Just walking up a flight of stairs to get to my office wore me out. I couldn’t find a bra tight enough to keep everything in place to reduce the pain. Some days it got so bad, I would sneak away to the office bathroom, take my shirt off and sit on the cold tile bathroom floor and work, shirtless. It felt so good to not have anything touching me.

If you’re thinking my boss is callous and uncaring. It’s just the opposite. I could have come in late, worked half days or taken seven weeks off with pay. But that would have meant admitting I had cancer. I felt like I had to deny that this was happening and ignoring it would make it all go away. And by all means, no one else could do my job and I wasn’t going to inconvenience anyone and ask for help. When my family and friends suggested I take time off, I looked at them as though they were insane.

 Here’s something I never expected. I became so close to the radiation techs those seven weeks, that I missed them terribly for several months after. In the beginning, I longed for the day I didn’t have to see them every morning. But they became part of my new normal. They not only were zapping cancer cells, they were reassuring. They were kind and caring and gave me strength to come back the next day. I still take them treats every November.

 I truly never want to see my breast surgeon again, and I asked him at my final appointment in November 2012: What do I have to do? The advice sounded easy. Don’t gain weight, limit red meat, and eat lots of leafy greens. It’s not easy. I love a good cheeseburger a lot more than I like spinach and broccoli.

 We made it through. I’ve never used a tissue over this. Last year, we finally paid off the medical bills (even though we had health insurance, it was still expensive). I don’t think about it much. Except twice a year when I get a mammogram. In that time waiting on the results, I will have crippling anxiety, the sweaty all over kind thinking about what if it’s back and what if it’s worse this time? Then I get that all clear, call my close family and friends with the good news, and carry on with life. It’s not on my top five list of worst things that has happened in my life.
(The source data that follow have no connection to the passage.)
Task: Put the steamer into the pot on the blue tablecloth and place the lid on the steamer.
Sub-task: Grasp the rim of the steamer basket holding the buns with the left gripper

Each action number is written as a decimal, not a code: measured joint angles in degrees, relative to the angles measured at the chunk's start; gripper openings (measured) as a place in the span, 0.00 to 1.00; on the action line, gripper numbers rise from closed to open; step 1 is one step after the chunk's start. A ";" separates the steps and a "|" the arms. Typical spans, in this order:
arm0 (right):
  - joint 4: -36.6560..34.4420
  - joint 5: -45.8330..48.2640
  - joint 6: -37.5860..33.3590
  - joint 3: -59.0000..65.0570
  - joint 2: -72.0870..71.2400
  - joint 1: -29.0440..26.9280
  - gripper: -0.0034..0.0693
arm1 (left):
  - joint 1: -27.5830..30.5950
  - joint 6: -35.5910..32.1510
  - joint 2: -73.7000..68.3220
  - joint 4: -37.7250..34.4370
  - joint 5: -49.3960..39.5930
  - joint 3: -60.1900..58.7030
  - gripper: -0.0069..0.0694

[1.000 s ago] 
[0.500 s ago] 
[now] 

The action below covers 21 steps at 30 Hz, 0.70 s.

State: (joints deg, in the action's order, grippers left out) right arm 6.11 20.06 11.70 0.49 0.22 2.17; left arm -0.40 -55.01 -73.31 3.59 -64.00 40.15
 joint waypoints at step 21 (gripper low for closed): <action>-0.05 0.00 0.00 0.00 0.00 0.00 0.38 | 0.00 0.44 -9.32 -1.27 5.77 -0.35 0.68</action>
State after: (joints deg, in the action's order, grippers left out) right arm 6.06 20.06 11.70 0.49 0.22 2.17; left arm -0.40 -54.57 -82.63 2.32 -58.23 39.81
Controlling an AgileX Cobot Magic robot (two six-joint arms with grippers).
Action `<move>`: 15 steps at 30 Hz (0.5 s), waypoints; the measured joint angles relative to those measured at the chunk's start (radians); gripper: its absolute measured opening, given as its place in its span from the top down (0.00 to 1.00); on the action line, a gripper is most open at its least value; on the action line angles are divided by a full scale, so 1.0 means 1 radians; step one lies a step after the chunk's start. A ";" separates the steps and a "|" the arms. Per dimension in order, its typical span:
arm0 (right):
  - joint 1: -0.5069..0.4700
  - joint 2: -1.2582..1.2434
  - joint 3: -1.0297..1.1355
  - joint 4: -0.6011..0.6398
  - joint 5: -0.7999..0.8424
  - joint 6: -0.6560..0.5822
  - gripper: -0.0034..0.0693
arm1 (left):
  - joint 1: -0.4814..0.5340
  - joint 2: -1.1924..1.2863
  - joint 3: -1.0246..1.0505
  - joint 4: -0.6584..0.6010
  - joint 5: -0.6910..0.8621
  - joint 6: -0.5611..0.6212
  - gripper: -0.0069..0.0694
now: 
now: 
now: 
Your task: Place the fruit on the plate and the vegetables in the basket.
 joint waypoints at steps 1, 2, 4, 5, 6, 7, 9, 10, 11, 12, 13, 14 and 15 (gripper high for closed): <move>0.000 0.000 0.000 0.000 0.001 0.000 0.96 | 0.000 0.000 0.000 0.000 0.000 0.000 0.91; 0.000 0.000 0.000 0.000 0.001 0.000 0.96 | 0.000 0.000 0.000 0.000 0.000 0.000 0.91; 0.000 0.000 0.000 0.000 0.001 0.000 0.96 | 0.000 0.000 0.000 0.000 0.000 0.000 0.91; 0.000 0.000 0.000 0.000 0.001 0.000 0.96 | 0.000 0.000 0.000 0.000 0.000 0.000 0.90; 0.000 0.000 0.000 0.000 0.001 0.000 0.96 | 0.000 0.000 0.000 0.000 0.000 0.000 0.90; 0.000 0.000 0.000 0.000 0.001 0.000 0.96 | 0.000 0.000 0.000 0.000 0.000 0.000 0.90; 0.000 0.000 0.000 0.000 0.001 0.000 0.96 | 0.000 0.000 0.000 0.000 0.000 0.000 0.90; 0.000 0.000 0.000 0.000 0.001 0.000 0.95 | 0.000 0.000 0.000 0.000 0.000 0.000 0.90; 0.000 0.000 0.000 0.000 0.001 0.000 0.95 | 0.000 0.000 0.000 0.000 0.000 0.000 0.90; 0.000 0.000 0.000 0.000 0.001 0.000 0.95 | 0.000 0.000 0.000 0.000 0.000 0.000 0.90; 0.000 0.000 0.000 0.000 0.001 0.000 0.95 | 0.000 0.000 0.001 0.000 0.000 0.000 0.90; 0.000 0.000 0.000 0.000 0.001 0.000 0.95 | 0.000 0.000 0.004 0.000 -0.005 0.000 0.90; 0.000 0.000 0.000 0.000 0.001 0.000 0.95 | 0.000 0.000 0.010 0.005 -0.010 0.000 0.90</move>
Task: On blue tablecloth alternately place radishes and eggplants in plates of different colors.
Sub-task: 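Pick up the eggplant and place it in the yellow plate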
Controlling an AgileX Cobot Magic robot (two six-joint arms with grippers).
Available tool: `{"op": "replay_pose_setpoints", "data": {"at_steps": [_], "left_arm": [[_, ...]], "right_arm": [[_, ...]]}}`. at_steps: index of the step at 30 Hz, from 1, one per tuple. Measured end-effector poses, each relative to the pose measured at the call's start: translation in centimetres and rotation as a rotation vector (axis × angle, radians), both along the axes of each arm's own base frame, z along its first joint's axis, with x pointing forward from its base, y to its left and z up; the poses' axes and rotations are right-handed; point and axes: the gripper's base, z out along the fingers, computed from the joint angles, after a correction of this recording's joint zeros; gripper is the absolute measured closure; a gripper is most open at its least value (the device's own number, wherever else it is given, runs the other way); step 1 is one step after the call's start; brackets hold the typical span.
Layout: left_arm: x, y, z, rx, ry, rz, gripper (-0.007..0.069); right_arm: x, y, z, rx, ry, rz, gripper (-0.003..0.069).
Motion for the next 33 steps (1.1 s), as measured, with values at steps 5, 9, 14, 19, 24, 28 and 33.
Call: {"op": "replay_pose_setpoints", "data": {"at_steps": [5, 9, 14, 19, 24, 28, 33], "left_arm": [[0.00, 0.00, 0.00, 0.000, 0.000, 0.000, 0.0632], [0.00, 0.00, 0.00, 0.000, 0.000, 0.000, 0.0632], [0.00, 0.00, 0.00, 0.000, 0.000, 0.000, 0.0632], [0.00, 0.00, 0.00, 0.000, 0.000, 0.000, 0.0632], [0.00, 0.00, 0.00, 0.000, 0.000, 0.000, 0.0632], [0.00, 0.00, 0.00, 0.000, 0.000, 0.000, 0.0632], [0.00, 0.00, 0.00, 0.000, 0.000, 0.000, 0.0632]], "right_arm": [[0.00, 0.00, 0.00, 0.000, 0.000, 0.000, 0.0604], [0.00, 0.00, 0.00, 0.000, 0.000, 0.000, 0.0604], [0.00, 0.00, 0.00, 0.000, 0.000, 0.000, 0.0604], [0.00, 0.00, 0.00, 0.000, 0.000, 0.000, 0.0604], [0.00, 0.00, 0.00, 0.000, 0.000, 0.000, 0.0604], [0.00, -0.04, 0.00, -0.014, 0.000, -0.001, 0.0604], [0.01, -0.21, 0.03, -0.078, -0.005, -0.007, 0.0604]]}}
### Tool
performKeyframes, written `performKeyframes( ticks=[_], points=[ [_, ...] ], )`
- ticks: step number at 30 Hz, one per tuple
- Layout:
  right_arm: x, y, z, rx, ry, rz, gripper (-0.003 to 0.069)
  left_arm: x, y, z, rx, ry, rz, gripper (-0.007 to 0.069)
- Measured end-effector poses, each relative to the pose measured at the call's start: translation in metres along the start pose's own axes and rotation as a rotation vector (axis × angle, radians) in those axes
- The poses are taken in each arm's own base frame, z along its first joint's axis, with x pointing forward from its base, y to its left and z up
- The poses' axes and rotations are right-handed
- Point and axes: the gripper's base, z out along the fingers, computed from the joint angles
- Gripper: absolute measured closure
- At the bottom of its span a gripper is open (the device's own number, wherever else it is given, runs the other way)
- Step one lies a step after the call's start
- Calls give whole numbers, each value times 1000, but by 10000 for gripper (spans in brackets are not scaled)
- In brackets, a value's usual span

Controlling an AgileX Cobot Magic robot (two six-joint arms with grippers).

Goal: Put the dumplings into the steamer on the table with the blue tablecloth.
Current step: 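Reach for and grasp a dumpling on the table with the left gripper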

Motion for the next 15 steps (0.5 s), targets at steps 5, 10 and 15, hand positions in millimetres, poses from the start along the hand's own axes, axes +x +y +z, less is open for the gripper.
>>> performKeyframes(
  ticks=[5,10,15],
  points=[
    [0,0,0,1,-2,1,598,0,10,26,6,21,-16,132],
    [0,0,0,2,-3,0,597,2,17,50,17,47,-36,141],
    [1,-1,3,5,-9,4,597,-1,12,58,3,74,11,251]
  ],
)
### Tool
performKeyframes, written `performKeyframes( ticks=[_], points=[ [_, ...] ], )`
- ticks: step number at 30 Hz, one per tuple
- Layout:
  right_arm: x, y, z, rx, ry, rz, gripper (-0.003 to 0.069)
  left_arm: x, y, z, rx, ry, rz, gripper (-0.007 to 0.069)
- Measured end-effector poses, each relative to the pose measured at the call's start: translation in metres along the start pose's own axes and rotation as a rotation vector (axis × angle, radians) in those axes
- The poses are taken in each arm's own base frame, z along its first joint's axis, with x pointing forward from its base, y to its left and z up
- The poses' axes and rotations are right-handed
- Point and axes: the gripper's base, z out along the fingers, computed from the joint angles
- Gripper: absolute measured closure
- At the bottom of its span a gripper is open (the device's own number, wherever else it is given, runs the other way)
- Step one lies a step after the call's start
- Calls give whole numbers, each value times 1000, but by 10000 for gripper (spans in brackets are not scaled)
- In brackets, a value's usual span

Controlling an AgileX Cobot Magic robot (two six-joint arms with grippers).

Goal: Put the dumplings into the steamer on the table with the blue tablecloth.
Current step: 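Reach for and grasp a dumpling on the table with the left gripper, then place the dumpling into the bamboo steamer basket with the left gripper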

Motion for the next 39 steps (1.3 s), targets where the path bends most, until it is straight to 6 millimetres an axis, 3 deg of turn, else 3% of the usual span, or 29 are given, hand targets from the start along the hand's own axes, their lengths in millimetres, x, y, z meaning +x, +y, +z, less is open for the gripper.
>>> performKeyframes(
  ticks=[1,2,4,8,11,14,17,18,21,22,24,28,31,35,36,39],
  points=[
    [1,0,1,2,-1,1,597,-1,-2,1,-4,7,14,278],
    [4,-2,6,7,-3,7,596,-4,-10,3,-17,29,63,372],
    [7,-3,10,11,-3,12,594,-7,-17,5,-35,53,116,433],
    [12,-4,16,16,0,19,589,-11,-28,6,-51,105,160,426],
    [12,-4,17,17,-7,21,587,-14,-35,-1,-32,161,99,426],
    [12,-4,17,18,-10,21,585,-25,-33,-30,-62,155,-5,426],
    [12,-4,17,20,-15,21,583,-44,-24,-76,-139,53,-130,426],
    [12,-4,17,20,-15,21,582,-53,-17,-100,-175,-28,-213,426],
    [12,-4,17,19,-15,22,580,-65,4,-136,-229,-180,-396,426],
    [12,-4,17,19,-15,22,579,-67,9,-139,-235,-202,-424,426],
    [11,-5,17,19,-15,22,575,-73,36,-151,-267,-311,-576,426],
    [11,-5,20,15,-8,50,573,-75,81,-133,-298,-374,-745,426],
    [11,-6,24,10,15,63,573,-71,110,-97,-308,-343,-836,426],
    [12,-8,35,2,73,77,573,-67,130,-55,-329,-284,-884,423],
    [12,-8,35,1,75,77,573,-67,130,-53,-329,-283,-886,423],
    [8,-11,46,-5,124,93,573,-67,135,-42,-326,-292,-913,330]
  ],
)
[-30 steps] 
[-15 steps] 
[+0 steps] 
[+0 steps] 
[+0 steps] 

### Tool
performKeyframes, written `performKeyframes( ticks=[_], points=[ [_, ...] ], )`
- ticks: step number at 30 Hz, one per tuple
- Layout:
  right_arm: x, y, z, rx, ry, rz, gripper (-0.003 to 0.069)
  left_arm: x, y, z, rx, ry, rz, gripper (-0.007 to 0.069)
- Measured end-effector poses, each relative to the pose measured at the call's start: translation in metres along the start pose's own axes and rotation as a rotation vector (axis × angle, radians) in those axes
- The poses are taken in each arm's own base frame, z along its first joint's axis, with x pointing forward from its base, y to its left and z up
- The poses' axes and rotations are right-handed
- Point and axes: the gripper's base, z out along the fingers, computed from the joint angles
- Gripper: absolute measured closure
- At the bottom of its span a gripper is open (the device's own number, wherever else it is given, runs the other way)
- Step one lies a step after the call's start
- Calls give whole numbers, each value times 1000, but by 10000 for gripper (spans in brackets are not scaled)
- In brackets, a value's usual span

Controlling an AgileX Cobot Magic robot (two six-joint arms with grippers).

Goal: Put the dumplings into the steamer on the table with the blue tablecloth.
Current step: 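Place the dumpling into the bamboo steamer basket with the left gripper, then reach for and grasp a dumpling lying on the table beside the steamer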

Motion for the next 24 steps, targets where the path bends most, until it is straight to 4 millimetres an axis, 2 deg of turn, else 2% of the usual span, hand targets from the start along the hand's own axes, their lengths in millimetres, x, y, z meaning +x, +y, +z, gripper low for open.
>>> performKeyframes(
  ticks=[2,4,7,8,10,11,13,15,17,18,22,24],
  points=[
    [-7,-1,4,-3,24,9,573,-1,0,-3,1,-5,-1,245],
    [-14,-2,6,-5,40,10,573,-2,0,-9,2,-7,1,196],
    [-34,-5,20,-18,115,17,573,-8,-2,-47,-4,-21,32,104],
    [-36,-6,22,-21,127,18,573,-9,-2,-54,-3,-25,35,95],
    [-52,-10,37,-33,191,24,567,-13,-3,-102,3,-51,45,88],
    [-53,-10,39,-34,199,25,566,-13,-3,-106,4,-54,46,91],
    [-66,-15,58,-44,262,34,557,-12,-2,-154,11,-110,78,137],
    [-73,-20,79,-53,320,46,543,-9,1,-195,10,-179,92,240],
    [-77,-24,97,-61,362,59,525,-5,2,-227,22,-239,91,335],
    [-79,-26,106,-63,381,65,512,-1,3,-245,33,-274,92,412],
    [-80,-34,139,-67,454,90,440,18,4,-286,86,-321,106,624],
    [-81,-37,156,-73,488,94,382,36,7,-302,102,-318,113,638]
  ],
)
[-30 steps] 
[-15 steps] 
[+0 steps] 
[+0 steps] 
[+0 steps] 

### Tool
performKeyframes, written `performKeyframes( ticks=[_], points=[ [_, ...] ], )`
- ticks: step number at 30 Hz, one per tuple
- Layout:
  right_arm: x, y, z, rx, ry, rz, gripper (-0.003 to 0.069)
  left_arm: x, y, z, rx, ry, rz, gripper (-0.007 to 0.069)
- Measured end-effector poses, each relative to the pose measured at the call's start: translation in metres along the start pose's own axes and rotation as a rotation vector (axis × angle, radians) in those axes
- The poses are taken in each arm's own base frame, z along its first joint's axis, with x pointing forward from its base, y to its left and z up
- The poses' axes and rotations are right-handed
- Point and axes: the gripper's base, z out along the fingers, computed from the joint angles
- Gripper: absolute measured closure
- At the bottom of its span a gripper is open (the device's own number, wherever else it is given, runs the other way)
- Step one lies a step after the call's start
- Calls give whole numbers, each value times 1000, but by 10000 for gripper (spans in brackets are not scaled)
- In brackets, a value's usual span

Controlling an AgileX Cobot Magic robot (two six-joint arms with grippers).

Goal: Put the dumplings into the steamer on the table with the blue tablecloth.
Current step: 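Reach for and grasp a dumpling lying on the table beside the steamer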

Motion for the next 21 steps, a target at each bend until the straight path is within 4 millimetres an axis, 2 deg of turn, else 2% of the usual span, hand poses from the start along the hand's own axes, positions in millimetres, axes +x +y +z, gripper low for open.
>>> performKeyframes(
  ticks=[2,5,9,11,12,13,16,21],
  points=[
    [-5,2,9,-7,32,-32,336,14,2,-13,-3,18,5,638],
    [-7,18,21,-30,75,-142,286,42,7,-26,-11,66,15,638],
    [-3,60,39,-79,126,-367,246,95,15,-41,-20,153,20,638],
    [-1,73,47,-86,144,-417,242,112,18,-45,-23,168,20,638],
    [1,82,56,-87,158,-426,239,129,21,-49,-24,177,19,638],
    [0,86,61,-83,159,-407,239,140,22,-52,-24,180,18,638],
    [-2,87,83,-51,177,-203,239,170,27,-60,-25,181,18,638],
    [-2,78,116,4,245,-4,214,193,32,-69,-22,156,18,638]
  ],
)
 My advice seven years later. Get your mammogram. Exercise. Get your mammogram. Eat leafy greens. Get your mammogram. Limit red meat (that doesn’t mean you can’t treat yourself with a juicy steak ever now and then). Get your mammogram. Don’t be a martyr at work, it’s a job. Get your mammogram. Surround yourself always with good family and friends. Get your mammogram.


  • Ellen

    This brought tears as your story is exactly like mine 3 years ago. No big deal, I got this, can’t feel bad because look at all the women waiting for radiation who have no hair (from chemo), it’s “only DCIS”.
    Right down to the radiology techs being amazing friends and falling apart when the last trip to radiation was over. Denial paralyzed me at that point until a psychologist specializing in breast cancer helped me mourn and allow tears.
    Thank you for writing your story as mine was found with no familial history or bad gene—just a regular annual mammogram.

  • Nicole

    Well written and extremely relatable for all the reasons neither of us want it to be. Thank you for putting this (and yourself) out there.